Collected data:
------------------------
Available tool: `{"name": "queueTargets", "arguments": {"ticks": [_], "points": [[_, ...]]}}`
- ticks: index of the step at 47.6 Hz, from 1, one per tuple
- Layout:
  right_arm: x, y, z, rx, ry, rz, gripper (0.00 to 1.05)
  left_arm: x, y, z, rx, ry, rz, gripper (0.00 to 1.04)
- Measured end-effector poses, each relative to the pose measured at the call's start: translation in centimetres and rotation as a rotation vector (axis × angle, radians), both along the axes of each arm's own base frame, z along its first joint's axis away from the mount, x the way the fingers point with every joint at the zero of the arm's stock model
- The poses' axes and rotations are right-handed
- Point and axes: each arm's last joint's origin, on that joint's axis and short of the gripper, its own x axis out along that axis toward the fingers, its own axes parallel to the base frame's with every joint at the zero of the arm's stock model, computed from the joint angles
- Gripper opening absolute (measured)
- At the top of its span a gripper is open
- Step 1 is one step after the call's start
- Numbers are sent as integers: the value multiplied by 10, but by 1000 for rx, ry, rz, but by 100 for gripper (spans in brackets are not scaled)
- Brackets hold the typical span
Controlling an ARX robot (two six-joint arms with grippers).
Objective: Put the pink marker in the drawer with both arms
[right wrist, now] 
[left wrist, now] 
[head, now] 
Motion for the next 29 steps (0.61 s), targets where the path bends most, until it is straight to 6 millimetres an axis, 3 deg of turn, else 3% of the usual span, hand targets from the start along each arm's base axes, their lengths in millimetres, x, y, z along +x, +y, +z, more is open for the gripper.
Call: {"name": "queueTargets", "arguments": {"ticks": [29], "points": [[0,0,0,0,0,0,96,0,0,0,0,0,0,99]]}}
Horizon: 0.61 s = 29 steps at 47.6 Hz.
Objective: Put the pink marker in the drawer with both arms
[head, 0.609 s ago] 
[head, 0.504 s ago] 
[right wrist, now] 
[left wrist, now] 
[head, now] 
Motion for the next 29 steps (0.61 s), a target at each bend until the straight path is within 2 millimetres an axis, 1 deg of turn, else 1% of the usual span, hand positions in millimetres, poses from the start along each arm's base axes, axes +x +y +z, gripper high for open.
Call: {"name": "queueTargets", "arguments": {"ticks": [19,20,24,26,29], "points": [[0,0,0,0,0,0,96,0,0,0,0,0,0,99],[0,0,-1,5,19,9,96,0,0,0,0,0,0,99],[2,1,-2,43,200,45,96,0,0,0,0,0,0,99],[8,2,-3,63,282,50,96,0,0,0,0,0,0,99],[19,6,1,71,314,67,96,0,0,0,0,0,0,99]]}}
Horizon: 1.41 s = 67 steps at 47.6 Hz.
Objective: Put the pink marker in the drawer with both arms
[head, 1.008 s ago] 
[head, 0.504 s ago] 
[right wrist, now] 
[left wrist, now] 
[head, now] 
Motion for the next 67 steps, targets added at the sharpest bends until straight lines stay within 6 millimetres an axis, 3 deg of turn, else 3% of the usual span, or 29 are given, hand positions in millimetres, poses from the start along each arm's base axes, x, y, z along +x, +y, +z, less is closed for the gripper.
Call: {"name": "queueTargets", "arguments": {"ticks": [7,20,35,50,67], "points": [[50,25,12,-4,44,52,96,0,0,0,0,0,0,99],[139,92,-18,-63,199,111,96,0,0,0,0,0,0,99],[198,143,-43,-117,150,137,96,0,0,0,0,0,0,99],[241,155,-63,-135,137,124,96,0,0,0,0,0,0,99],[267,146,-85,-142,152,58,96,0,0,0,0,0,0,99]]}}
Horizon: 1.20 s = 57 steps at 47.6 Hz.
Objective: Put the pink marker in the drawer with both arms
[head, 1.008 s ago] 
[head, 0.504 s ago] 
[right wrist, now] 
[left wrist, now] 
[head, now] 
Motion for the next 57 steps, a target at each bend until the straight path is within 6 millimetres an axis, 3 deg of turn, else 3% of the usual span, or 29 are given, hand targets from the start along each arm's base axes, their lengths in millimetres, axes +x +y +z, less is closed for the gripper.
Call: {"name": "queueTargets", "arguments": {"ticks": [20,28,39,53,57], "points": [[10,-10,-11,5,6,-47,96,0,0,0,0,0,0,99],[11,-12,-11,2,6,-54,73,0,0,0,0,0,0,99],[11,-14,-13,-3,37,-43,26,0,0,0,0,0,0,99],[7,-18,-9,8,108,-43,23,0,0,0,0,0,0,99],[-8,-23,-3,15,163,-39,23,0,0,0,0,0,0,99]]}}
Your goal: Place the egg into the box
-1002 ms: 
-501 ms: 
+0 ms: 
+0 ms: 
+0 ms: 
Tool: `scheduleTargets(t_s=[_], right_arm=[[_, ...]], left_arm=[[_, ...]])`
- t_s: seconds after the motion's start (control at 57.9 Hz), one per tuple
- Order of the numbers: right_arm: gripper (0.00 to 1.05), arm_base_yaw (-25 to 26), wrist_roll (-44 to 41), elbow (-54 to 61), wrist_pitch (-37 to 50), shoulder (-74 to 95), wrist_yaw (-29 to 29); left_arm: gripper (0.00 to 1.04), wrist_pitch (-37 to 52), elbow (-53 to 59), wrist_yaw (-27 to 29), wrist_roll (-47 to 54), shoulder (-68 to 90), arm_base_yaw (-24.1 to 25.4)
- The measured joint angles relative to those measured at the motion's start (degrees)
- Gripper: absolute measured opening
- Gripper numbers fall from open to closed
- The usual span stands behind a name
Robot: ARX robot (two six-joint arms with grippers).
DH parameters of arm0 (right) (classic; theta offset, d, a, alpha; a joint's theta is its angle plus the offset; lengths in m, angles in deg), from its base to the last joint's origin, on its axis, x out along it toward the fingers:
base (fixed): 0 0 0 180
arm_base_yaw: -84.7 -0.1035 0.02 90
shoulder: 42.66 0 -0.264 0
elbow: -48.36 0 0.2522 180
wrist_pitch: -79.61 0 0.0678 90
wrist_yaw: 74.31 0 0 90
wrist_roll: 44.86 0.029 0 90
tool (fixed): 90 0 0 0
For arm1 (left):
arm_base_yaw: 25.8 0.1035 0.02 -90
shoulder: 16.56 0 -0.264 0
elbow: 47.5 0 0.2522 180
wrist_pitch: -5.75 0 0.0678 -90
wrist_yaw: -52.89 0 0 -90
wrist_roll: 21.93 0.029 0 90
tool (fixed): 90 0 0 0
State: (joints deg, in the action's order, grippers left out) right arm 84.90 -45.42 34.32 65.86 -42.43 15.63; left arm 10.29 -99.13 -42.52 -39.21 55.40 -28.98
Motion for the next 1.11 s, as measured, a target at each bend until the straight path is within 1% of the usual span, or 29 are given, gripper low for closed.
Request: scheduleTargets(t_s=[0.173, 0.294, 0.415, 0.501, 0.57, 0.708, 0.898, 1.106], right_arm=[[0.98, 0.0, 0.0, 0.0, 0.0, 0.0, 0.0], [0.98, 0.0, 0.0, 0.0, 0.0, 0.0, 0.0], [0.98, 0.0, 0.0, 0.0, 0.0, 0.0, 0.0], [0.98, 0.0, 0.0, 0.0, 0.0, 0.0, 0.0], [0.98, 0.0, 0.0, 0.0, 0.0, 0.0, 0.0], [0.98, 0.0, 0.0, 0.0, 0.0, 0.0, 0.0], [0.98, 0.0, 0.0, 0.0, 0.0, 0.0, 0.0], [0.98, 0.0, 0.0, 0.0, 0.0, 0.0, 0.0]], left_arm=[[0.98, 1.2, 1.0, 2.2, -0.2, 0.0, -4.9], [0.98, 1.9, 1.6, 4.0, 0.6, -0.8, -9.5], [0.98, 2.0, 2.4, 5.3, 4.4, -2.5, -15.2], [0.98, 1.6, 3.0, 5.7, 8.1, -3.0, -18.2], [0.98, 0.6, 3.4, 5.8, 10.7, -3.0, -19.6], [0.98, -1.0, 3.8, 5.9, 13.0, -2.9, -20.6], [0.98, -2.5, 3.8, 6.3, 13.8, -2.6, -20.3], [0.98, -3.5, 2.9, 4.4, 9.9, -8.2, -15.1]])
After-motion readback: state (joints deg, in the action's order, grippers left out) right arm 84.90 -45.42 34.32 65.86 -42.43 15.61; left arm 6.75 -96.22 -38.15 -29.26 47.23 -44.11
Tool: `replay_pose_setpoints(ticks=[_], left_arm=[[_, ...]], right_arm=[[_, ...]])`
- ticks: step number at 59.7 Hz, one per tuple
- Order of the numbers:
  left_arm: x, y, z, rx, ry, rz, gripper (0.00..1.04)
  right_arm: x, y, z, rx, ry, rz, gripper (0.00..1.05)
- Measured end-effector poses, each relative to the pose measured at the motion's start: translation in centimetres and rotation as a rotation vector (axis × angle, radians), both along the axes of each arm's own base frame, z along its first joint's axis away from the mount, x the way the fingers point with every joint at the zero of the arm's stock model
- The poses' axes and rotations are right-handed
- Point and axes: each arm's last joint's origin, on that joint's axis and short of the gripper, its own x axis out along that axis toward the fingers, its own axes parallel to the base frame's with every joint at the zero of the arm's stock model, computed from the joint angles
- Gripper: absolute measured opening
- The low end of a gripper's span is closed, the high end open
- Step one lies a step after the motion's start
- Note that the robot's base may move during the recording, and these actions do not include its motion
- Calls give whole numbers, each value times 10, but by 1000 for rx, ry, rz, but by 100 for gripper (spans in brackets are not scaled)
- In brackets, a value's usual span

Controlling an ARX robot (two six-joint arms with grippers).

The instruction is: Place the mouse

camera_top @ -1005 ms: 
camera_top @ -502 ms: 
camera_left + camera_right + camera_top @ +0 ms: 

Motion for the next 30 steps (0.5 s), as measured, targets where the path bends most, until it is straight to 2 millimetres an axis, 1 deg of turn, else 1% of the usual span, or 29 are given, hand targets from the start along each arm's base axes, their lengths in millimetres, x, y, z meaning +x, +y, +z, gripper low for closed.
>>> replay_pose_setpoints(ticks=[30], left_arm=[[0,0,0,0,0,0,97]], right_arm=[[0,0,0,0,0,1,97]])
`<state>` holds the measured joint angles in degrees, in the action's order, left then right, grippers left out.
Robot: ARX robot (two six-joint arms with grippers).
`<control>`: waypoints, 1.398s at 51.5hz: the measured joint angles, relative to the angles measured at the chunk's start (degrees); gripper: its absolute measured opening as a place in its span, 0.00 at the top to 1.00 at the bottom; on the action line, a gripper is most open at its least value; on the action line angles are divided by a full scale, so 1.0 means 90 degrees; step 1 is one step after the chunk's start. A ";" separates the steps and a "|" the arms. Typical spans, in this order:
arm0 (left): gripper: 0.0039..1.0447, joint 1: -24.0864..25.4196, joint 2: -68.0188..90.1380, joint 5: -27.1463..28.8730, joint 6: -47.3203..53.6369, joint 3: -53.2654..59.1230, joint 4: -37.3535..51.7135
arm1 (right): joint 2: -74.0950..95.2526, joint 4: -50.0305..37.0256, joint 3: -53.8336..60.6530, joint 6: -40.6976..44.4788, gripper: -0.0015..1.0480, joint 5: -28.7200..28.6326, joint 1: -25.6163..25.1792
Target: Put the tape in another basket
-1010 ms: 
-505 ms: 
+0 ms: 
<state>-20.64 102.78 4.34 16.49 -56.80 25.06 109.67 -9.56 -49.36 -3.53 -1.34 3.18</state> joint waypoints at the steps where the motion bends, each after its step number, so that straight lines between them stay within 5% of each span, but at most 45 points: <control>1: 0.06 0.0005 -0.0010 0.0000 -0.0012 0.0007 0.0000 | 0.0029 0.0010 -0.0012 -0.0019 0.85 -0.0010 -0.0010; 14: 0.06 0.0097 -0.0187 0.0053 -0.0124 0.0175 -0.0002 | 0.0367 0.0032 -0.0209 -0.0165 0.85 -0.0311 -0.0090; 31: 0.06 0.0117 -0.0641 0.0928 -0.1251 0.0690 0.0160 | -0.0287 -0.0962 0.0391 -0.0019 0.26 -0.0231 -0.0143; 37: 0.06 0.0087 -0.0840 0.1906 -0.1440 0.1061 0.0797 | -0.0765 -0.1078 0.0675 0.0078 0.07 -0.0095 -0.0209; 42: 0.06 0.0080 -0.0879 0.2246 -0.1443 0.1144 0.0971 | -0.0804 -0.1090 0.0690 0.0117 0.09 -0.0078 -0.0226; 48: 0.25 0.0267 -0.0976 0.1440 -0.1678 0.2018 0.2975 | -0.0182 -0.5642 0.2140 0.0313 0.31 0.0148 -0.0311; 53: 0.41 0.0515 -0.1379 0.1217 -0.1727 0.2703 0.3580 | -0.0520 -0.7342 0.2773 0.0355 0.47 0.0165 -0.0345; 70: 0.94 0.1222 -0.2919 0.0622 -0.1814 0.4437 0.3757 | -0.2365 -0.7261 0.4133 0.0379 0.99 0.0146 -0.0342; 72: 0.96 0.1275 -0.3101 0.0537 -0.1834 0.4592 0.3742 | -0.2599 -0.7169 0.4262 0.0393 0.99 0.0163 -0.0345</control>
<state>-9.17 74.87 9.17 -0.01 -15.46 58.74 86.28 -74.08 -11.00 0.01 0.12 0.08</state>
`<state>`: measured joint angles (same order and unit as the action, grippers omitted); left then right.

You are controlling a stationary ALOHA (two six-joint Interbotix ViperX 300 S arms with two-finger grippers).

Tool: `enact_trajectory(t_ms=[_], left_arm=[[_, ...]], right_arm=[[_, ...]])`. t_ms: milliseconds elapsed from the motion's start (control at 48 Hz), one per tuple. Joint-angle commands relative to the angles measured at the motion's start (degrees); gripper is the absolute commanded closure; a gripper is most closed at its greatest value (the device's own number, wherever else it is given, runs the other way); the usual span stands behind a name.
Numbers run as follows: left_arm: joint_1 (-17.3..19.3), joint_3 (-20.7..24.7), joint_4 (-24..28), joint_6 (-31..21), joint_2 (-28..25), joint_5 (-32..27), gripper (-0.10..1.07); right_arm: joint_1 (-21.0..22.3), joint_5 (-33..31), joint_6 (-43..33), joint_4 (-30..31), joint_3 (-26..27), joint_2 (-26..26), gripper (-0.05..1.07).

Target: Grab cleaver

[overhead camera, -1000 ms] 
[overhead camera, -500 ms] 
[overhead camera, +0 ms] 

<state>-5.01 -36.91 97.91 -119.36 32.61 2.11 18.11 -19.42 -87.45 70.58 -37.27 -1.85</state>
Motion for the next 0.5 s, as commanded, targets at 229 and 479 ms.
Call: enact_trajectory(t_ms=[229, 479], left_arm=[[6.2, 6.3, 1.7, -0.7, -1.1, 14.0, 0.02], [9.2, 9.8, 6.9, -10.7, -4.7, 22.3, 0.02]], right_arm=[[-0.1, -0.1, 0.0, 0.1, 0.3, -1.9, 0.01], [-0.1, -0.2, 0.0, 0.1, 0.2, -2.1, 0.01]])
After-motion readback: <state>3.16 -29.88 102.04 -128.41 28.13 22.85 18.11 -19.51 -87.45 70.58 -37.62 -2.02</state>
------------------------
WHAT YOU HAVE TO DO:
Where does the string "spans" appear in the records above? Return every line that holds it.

EXERCISE ANSWER:
- Numbers are sent as integers: the value multiplied by 10, but by 1000 for rx, ry, rz, but by 100 for gripper (spans in brackets are not scaled)
- Calls give whole numbers, each value times 10, but by 1000 for rx, ry, rz, but by 100 for gripper (spans in brackets are not scaled)
`<control>`: waypoints, 1.398s at 51.5hz: the measured joint angles, relative to the angles measured at the chunk's start (degrees); gripper: its absolute measured opening as a place in its span, 0.00 at the top to 1.00 at the bottom; on the action line, a gripper is most open at its least value; on the action line angles are divided by a full scale, so 1.0 means 90 degrees; step 1 is one step after the chunk's start. A ";" separates the steps and a "|" the arms. Typical spans, in this order:

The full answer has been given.